== Segment start ==

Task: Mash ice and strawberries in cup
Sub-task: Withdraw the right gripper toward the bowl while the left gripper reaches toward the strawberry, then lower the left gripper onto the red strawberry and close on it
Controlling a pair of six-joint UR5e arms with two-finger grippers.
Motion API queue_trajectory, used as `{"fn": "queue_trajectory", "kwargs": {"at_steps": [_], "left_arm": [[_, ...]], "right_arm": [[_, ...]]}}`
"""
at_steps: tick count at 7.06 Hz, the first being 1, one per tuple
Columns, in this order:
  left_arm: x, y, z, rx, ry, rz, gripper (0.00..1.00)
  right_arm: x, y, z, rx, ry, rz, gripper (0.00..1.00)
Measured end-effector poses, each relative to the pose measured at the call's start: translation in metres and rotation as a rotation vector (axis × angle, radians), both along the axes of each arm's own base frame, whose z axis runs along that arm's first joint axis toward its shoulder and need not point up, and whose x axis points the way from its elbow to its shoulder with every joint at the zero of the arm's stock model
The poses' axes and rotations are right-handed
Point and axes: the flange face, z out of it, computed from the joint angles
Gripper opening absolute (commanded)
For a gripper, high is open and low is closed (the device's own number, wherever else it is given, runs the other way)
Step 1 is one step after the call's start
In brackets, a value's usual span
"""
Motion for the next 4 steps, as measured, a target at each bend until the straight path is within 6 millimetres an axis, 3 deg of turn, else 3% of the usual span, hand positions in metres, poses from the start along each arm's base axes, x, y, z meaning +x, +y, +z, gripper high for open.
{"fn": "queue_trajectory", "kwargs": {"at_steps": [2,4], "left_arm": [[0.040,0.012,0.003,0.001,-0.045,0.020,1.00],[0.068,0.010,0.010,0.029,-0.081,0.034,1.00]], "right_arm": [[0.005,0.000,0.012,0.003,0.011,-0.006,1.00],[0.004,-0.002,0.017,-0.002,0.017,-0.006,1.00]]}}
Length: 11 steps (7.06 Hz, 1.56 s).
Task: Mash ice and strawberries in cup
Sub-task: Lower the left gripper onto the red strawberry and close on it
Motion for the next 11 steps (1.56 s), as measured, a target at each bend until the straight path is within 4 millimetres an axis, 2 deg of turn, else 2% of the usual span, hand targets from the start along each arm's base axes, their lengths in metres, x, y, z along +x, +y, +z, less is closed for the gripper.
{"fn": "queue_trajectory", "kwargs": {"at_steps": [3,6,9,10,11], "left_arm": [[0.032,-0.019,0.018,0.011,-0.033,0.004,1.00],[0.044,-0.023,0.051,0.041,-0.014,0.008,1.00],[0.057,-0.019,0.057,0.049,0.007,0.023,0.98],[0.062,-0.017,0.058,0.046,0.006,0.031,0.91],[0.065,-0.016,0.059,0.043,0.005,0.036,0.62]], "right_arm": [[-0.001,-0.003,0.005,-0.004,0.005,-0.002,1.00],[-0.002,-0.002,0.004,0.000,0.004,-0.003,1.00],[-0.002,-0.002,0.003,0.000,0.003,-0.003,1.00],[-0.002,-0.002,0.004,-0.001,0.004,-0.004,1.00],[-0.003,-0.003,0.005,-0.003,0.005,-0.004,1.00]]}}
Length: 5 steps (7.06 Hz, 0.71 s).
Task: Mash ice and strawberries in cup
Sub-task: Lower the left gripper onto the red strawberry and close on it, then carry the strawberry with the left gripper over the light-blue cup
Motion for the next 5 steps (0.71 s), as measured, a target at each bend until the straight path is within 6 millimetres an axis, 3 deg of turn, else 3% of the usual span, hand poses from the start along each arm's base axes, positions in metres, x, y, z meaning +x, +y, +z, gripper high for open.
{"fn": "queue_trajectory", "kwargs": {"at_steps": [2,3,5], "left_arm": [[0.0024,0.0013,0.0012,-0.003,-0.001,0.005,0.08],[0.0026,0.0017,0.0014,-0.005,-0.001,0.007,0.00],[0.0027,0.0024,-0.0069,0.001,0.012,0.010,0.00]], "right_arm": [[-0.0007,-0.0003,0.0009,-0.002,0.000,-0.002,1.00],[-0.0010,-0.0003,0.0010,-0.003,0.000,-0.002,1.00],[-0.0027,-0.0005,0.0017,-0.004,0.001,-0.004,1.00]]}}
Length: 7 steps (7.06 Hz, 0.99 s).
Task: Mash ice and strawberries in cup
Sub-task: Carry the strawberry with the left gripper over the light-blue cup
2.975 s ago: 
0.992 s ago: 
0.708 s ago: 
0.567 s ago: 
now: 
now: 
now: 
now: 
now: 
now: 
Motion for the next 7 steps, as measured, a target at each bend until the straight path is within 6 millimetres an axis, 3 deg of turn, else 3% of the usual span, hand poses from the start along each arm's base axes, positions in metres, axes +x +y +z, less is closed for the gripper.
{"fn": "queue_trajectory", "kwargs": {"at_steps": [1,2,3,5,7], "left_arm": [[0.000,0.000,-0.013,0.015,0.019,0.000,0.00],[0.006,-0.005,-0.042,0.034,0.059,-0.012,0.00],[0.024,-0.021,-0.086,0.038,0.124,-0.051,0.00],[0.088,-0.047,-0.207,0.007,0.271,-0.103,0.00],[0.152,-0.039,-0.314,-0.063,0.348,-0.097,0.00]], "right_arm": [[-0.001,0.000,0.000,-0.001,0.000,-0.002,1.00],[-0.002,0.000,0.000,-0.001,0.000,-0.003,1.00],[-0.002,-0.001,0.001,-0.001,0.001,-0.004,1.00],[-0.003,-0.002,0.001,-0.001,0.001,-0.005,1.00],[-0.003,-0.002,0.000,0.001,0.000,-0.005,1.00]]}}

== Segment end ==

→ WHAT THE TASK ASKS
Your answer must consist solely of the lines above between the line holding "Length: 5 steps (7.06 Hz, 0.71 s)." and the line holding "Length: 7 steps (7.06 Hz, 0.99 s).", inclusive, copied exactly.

→ EXPECTED ANSWER
Length: 5 steps (7.06 Hz, 0.71 s).
Task: Mash ice and strawberries in cup
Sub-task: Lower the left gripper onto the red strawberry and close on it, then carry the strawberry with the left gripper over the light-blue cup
Motion for the next 5 steps (0.71 s), as measured, a target at each bend until the straight path is within 6 millimetres an axis, 3 deg of turn, else 3% of the usual span, hand poses from the start along each arm's base axes, positions in metres, x, y, z meaning +x, +y, +z, gripper high for open.
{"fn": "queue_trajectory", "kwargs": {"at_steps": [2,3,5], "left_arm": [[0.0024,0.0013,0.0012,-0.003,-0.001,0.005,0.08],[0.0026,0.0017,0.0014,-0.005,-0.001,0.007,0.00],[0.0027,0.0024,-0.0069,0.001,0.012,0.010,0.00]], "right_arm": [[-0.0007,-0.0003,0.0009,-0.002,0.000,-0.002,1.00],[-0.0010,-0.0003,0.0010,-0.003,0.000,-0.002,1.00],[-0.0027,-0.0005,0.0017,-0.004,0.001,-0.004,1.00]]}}
Length: 7 steps (7.06 Hz, 0.99 s).

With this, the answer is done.